Having a smaller website makes it load faster — that's not surprising.

What is surprising is that a 14kB page can load much faster than a 15kB page — maybe 612ms faster — while the difference between a 15kB and a 16kB page is trivial.

This is because of the TCP slow start algorithm. This article will cover what that is, how it works, and why you should care. But first we'll quickly go over some of the basics.

What is TCP? #

Transmission Control Protocol (TCP) is a way of using the Internet Protocol (IP) to send packets of data reliably — sometimes this is referred to as TCP/IP.

When a browser requests your website (or an image or a stylesheet) it makes that request using HTTP.

HTTP is built on top of TCP and a single HTTP request is usually made up of many TCP packets.

On its own IP is just a system for sending packets of data from one location on the internet to another. IP doesn't have a way of checking if a packet has successfully arrived at its destination.

When it comes to websites, knowing that all the data has arrived is important — otherwise we could end up with missing chunks of web page. There are other uses of the web where this doesn't matter so much — like streaming live video.
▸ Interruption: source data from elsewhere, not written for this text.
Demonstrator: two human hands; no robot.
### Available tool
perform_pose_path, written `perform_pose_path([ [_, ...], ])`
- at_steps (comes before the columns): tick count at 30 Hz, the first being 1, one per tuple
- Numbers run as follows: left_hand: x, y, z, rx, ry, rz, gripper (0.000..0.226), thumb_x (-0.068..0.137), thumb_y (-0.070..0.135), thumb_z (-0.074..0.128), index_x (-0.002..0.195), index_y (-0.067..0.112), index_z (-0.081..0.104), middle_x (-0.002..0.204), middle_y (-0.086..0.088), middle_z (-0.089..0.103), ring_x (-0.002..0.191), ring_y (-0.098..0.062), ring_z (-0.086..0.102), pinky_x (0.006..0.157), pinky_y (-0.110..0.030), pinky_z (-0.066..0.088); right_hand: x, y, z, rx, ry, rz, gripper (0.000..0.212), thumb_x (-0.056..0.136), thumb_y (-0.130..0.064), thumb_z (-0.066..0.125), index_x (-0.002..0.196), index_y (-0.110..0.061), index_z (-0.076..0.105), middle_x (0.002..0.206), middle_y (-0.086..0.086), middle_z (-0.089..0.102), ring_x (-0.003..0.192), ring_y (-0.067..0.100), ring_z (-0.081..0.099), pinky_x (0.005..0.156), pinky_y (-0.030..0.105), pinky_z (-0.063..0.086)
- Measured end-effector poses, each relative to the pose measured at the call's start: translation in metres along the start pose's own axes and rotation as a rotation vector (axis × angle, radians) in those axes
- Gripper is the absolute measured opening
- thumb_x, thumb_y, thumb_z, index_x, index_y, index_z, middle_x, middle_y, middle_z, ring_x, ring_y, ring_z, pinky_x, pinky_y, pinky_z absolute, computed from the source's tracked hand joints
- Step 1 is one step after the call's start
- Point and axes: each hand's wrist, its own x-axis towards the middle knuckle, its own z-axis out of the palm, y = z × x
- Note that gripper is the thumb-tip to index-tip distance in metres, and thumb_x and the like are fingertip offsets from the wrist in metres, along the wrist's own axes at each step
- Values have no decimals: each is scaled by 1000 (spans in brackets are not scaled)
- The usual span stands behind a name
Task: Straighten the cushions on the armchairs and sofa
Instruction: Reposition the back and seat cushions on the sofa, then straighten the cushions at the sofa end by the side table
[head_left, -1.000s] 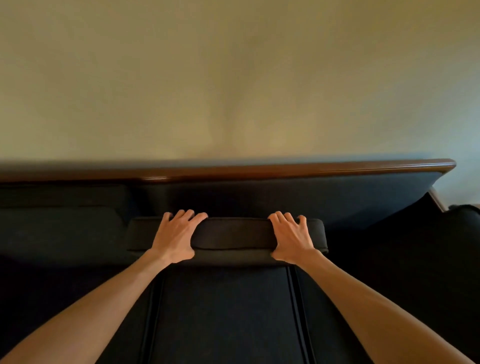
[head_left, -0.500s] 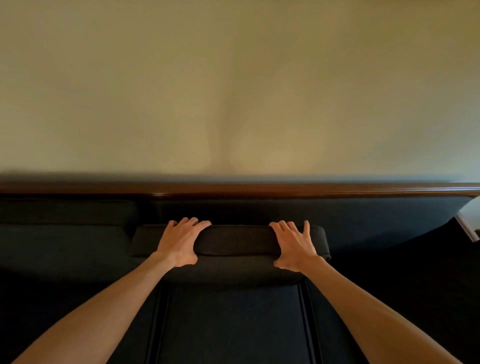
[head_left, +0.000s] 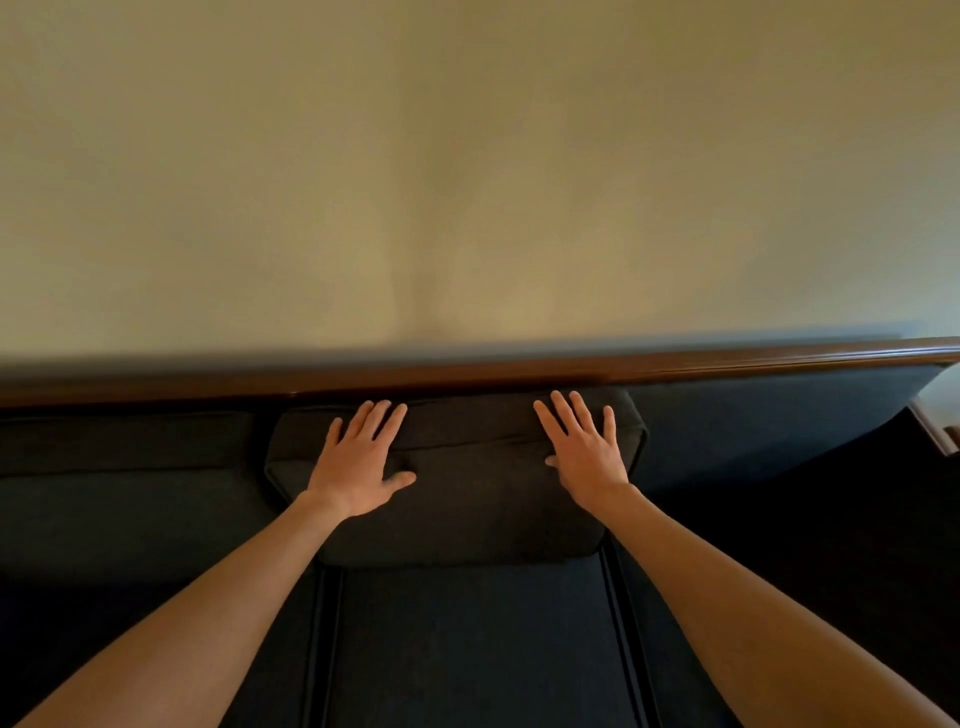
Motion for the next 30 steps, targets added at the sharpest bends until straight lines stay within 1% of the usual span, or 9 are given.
perform_pose_path([
  [3,4,4,5,-27,-23,-67,76,98,57,32,153,31,-13,162,4,-19,148,-20,-18,120,-52,0,21,3,-7,-21,-55,-2,80,100,-26,51,156,-26,-7,165,3,-7,151,27,-11,118,58,4],
  [8,5,3,5,-27,-65,-71,73,100,52,31,153,31,-15,160,4,-24,147,-21,-22,119,-53,-3,18,1,-1,-45,-57,20,82,100,-26,51,156,-26,-8,165,3,-9,151,28,-12,118,59,3],
  [12,5,6,-4,-37,-116,-82,72,102,45,34,153,30,-13,161,2,-22,148,-23,-18,120,-54,0,20,-2,-11,-49,-153,13,85,99,-25,54,155,-24,-11,164,6,-12,150,31,-14,117,62,3],
  [14,2,13,-13,-82,-111,-108,68,102,39,37,155,27,-3,163,0,-11,150,-25,-9,120,-54,8,16,-4,-19,-39,-189,17,86,98,-24,55,156,-23,-9,164,7,-11,150,32,-13,117,62,4],
  [18,-11,41,-38,-198,-65,-99,55,101,42,42,149,18,32,157,-5,29,146,-24,24,115,-50,29,-5,-1,-44,-29,-225,27,81,97,-33,56,157,-22,2,165,10,-3,151,32,-7,117,61,7],
  [22,-20,87,-77,-313,-49,4,40,99,39,47,130,17,58,131,-4,59,114,-21,60,94,-41,51,-41,13,-91,67,-185,68,63,99,-37,52,153,-18,25,161,11,18,149,32,13,115,60,20],
  [24,-24,120,-100,-368,-14,74,30,99,33,50,120,18,64,119,-2,66,101,-19,65,88,-42,54,-63,29,-118,105,-131,75,54,98,-36,53,147,-18,38,153,9,33,142,31,28,111,56,31],
  [27,-29,182,-132,-394,50,176,25,97,31,54,115,19,66,114,1,69,104,-18,65,92,-43,53,-102,66,-151,182,-38,104,47,96,-34,56,141,-21,48,140,7,48,128,30,46,100,48,43],
  [30,-28,250,-156,-427,64,250,26,93,33,61,115,19,67,113,2,70,107,-18,65,96,-43,51,-142,113,-171,238,55,151,45,95,-32,58,138,-23,52,138,5,52,123,29,52,96,47,47],
])
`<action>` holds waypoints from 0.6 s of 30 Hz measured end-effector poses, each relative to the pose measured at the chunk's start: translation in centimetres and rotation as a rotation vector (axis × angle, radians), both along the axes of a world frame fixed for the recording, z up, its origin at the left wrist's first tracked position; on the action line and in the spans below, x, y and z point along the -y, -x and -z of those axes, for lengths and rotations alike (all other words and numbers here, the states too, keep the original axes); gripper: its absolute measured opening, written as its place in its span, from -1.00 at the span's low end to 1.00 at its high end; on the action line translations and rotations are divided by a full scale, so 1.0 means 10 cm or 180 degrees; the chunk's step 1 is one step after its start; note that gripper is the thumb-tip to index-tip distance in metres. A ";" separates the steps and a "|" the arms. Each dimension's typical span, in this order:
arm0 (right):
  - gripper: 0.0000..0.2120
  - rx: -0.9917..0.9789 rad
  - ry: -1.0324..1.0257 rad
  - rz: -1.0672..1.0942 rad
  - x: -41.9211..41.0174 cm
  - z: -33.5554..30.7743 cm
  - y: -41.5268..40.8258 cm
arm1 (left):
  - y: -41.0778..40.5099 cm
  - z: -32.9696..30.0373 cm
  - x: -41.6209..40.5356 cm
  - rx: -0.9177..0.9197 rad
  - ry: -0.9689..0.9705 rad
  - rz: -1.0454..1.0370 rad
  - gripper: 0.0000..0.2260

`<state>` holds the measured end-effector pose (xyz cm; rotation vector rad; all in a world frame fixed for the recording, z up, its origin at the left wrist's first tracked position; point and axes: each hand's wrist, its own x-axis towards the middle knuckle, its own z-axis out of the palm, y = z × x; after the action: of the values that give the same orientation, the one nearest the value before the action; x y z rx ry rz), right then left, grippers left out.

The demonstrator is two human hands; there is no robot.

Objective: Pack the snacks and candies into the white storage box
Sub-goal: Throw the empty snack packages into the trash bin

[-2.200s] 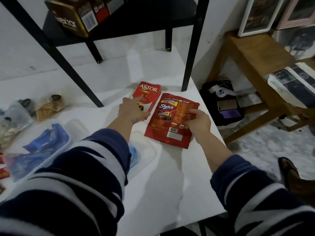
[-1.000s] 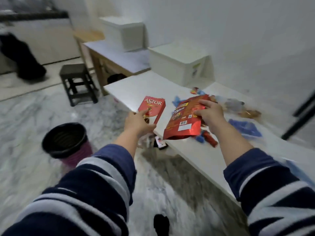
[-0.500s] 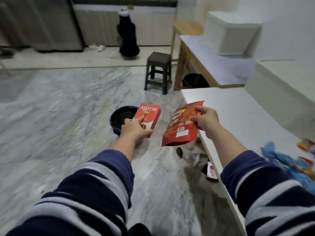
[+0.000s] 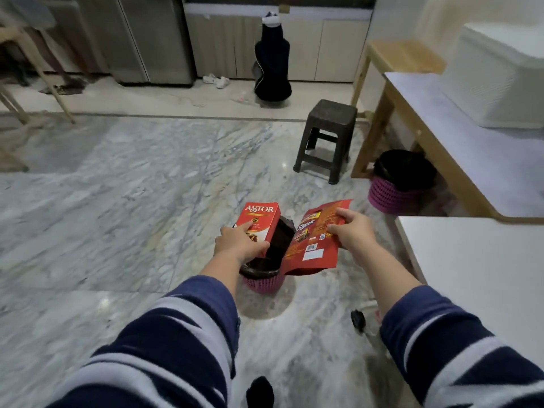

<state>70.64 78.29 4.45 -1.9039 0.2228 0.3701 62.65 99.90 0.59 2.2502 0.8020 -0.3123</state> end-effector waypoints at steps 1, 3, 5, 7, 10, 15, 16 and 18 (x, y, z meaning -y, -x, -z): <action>-0.45 -0.0021 0.0026 -0.0030 -0.09 0.04 -0.13 | -0.13 0.03 -0.08 -0.0024 0.0029 -0.0029 -0.19; -0.46 -0.0055 0.0101 -0.0060 -0.27 0.13 -0.37 | -0.35 0.11 -0.19 -0.0111 0.0074 -0.0057 -0.23; -0.46 -0.0086 0.0155 -0.0067 -0.43 0.24 -0.61 | -0.57 0.22 -0.28 -0.0232 0.0077 -0.0069 -0.25; -0.48 -0.0150 0.0190 -0.0130 -0.59 0.39 -0.86 | -0.82 0.36 -0.38 -0.0352 0.0122 -0.0111 -0.25; -0.56 -0.0236 0.0357 -0.0317 -0.82 0.66 -1.24 | -1.16 0.61 -0.53 -0.0490 0.0237 -0.0213 -0.21; -0.60 -0.0428 0.0691 -0.0566 -1.13 1.22 -1.80 | -1.68 1.16 -0.71 -0.0857 0.0361 -0.0388 -0.25; -0.60 -0.0468 0.0754 -0.0628 -1.18 1.37 -1.88 | -1.77 1.30 -0.72 -0.0900 0.0412 -0.0406 -0.25; -0.60 -0.0535 0.0908 -0.0721 -1.29 1.68 -2.00 | -1.92 1.62 -0.75 -0.0977 0.0497 -0.0408 -0.25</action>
<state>90.66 91.17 -12.39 -2.1880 0.1783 0.6828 81.81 107.38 -15.58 2.0208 1.0378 -0.6471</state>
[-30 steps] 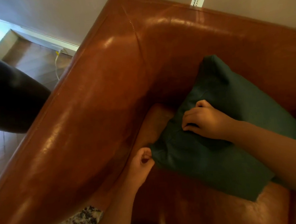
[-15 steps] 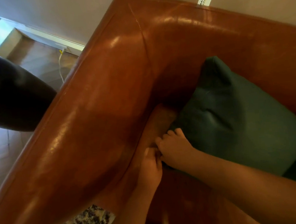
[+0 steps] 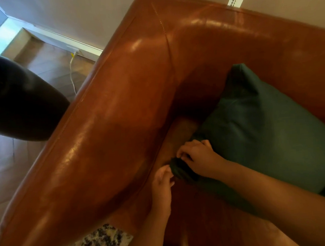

TCP is an extension of IP that allows a browser and your website's server to tell each other which packets have successfully arrived.

The server sends some packets, then waits for a response from the browser saying it has received the packets (this is called an acknowledgement or ACK), then it sends some more — or if it hasn't received an ACK it can send the packets again.

What is TCP slow start? #

TCP slow start is an algorithm used by servers to find out how many packets it can send at a time.

When a browser first makes a connection to your server — the server has no way of knowing the amount of bandwidth between them.

Bandwidth is how much data can be transmitted over a network per unit of time. Usually it's measured in bits per second (b/s). Plumbing is a common analogy — think of bandwidth as how much water can come out of a pipe per second.

Your server doesn't know how much data the connection can handle — so it starts by sending you a small and safe amount of data — usually 10 TCP packets.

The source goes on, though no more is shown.